Regola numero 3: ricordare che ci sta parlando di sé
Se ci lasciamo condizionare sui pensieri relativi alla nostra inadeguatezza ("non sono una brava psicologa"; "se fosse andata dal dott. X sarebbe stata meglio"; "non sono abbastanza formato", ecc.) diventiamo egocentrici, nel senso che perdiamo di vista il fatto che la persona sta parlando di sé e non di noi. Mi è capitato recentemente di avere a che fare con una paziente che dopo qualche mese di terapia mi ha detto: "io onestamente questi grandi cambiamenti che le persone dicono che faccia la psicoterapia non li vedo". Penso che nessun terapeuta vorrebbe sentire mai una frase così. E allora? Personalmente non sono caduta nella trappola del: "IO non ho fatto abbastanza"; "IO non sono in grado...". Ho risposto con empatia, facendo dei rimandi alla persona sul suo vissuto. Questo le ha permesso di andare più in profondità sulla sua difficoltà di passare dal pensare diversamente all'agire diversamente; ha permesso a me di facilitarla nel fare collegamenti tra le sue sensazioni di impotenza di adesso e quelle della sua vita passata. A fine seduta la persona mi ha detto una cosa che non mi aveva voluto dire prima: aveva fatto già altri due percorsi, tra cui uno da una personalità illustre in Italia. Ha concluso con: "Lei è stata l'unica persona che, di fronte alla mia disperazione di non farcela, ha scelto di ascoltarmi invece che di difendersi".

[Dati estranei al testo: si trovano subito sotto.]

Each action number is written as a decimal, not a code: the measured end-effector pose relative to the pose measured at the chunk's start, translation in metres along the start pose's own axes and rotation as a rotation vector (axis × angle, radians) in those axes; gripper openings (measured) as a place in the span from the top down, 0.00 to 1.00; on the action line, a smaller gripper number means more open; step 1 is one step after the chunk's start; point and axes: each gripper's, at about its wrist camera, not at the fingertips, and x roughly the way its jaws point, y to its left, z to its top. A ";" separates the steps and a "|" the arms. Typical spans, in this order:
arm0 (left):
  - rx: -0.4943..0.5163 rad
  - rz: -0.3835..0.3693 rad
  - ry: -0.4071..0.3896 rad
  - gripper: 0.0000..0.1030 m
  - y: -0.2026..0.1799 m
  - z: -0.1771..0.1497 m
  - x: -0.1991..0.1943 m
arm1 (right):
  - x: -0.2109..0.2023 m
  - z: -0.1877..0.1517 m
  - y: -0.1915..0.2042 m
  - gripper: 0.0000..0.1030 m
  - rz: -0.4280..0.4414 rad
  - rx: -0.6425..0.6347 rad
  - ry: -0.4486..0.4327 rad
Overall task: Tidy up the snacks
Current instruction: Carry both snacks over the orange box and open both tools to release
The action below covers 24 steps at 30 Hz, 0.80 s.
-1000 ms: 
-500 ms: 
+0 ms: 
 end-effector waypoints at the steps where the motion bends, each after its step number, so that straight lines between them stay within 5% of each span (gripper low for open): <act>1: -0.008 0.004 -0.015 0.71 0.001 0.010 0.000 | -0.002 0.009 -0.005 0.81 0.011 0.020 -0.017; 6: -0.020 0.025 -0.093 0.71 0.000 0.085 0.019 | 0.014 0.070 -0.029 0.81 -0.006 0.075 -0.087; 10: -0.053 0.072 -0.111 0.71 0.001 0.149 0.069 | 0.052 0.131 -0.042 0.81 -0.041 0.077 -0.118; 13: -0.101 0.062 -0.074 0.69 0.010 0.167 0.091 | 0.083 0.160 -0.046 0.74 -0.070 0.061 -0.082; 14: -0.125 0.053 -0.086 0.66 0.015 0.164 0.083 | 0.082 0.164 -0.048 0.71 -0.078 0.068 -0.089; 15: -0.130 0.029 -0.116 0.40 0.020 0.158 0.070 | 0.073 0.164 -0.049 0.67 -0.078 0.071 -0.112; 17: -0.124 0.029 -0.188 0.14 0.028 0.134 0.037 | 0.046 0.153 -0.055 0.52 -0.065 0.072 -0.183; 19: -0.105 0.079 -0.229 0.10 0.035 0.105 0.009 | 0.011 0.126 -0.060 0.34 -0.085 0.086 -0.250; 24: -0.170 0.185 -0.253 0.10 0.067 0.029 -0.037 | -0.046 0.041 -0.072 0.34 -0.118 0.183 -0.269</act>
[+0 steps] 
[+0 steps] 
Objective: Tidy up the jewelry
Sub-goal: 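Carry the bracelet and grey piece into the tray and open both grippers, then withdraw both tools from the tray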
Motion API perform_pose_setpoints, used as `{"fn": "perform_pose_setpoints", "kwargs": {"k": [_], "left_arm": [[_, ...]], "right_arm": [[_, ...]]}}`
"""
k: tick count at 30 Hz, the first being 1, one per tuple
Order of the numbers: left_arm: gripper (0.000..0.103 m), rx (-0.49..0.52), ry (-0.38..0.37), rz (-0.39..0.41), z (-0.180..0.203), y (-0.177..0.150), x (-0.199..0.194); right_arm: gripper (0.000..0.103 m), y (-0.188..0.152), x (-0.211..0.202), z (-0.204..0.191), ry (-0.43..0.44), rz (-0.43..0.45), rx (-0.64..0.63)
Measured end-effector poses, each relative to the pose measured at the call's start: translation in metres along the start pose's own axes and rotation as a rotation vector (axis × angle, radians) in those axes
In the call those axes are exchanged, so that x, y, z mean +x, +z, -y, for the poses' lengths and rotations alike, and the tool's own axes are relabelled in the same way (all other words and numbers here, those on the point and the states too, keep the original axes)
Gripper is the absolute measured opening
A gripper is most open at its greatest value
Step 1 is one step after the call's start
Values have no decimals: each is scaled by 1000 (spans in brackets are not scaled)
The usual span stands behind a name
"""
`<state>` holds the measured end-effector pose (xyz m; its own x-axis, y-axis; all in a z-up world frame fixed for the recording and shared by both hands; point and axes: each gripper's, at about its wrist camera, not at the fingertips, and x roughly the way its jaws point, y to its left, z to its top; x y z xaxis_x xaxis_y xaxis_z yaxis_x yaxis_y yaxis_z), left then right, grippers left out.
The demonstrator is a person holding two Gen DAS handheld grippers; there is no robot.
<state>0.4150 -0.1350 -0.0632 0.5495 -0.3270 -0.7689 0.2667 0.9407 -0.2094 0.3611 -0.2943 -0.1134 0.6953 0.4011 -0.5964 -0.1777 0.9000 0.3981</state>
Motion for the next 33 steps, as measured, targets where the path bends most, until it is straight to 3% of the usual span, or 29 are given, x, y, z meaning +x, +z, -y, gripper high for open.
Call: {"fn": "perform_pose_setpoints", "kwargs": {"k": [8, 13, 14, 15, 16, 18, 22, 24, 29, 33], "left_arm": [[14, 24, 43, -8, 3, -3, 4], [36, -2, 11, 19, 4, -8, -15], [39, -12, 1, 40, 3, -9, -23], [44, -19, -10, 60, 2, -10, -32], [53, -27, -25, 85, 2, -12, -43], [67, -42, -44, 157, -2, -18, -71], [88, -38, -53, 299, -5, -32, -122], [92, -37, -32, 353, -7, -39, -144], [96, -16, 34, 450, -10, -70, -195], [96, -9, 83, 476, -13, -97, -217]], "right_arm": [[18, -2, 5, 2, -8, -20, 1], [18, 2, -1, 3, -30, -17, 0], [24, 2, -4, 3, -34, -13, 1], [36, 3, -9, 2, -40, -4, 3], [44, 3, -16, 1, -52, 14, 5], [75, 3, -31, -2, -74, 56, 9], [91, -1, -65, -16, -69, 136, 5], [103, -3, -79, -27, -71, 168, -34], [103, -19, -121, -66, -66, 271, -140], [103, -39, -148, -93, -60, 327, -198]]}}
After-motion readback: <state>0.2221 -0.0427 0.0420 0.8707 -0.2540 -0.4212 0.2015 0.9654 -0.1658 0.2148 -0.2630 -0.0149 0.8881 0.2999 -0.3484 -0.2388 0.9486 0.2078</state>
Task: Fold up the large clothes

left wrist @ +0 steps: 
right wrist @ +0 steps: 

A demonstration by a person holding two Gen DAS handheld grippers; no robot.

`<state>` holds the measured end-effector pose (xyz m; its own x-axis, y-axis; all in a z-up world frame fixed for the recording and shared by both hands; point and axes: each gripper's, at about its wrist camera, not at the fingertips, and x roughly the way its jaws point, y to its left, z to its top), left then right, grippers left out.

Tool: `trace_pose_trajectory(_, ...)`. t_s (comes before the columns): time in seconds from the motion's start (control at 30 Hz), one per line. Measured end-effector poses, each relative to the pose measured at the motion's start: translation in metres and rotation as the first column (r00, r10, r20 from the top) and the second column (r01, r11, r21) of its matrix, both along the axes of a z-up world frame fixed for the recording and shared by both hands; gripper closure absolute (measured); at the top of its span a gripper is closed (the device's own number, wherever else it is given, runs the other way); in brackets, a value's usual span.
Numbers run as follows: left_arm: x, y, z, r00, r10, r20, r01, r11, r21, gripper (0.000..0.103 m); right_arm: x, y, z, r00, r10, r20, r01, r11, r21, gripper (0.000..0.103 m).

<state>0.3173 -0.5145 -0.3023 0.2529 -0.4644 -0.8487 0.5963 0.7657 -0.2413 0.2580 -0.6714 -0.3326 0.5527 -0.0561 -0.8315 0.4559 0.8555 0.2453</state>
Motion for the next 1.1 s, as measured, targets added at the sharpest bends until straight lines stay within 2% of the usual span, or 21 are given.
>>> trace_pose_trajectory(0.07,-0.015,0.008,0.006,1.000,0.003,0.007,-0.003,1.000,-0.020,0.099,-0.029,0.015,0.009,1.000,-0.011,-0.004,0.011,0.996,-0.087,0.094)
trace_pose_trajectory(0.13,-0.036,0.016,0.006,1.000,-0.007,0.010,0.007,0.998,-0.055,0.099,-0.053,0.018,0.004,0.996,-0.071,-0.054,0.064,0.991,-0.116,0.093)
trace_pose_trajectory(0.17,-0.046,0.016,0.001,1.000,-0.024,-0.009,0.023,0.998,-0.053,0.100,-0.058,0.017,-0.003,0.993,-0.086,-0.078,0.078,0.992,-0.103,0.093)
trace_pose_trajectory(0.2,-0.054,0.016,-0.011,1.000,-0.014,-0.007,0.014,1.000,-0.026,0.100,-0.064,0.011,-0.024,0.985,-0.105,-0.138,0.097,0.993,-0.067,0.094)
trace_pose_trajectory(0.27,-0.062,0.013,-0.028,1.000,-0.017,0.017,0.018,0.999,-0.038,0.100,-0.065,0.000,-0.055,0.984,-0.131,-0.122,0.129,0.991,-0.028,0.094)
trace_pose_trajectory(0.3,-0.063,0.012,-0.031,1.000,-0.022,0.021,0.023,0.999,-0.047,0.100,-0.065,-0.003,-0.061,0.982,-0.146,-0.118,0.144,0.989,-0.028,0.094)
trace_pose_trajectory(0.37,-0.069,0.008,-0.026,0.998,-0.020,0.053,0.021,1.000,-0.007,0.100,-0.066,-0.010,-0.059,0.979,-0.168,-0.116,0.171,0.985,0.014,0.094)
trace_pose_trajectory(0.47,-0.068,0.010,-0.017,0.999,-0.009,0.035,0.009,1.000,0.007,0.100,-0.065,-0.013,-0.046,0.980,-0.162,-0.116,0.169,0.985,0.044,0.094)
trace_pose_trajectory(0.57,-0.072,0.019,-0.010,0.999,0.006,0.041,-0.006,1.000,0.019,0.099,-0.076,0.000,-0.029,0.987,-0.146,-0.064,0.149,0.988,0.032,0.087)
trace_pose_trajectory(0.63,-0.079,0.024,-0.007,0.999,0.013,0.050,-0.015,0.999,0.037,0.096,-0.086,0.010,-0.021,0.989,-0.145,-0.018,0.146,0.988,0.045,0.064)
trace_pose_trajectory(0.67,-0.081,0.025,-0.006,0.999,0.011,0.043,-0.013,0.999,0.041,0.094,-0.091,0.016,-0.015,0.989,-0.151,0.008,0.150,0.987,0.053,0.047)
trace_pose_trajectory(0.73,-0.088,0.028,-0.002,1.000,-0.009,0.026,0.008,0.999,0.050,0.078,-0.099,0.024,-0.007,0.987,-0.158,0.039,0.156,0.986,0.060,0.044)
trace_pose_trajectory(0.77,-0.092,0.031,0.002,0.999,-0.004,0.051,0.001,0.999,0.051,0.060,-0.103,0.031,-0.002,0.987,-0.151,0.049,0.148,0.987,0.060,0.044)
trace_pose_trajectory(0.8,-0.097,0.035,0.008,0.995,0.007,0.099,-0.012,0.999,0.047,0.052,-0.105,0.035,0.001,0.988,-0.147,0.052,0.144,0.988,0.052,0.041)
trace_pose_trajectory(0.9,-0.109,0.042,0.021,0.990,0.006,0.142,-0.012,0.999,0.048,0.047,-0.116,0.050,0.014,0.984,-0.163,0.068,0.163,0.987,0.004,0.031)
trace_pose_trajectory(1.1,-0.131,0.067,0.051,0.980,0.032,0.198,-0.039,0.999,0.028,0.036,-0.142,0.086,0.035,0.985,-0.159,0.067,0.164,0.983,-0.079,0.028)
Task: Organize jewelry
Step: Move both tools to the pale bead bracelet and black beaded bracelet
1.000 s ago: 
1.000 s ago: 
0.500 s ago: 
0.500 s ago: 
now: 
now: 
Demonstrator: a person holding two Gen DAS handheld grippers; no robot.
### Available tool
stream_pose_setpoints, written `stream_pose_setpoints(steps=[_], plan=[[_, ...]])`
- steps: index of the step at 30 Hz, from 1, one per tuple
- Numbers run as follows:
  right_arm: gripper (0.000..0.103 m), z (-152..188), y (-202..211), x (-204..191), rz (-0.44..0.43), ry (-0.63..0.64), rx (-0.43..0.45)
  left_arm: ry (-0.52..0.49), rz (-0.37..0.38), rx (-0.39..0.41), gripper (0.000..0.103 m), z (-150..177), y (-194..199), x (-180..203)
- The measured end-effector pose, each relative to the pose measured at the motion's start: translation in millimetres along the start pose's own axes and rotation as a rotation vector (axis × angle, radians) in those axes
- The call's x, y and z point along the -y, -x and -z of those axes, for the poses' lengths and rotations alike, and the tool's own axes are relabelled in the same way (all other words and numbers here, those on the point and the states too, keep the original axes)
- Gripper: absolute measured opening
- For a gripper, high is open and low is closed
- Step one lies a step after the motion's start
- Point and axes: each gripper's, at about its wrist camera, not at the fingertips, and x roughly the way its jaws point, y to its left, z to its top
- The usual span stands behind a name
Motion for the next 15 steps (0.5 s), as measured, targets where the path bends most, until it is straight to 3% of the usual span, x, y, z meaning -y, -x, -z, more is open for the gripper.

Ha scelto di tornare. Se io in quell'occasione avessi fatto come altre volte, ossia pensare che la persona stesse parlando di me e non di sé, forse sarei stata l'ennesima figura che, di fronte al suo affermarsi, si sarebbe chiusa e la avrebbe lasciata andare.
Conclusione
Essere psicologi non è facile, lavoriamo con degli "tsunami emotivi" che remano contro il benessere della persona seppure spesso armati di buoni intenzioni perché, ricordiamoci sempre, i meccanismi di difesa servono a proteggere. Tuttavia, non lasciamo che i nostri pensieri su noi stessi ci distolgano l'attenzione dalle cose importanti. La nostra preparazione è fondamentale, ma nella relazione non ci siamo solo noi; solo ascoltando, mettendo la persona al centro, abbiamo possibilità di essere veramente di aiuto.
Bibliografia
  • Binswanger, L. (1970). Per un'antropologia fenomenologica. Milano: Feltrinelli.
  • Rogers, C. (1970). Psicoterapia di consultazione. Roma: Astrolabio - Ubaldini editore.
  • Rogers, C. (1989). Psicoterapia centrata sul cliente. (L. Lumbelli, A cura di, & G. Cacchi Pessani, Trad.) Houghton Miffin Company.
  • Smith, D. (1982). Trend in Counseling and Psychology. American Psychologist, 32, 802-809.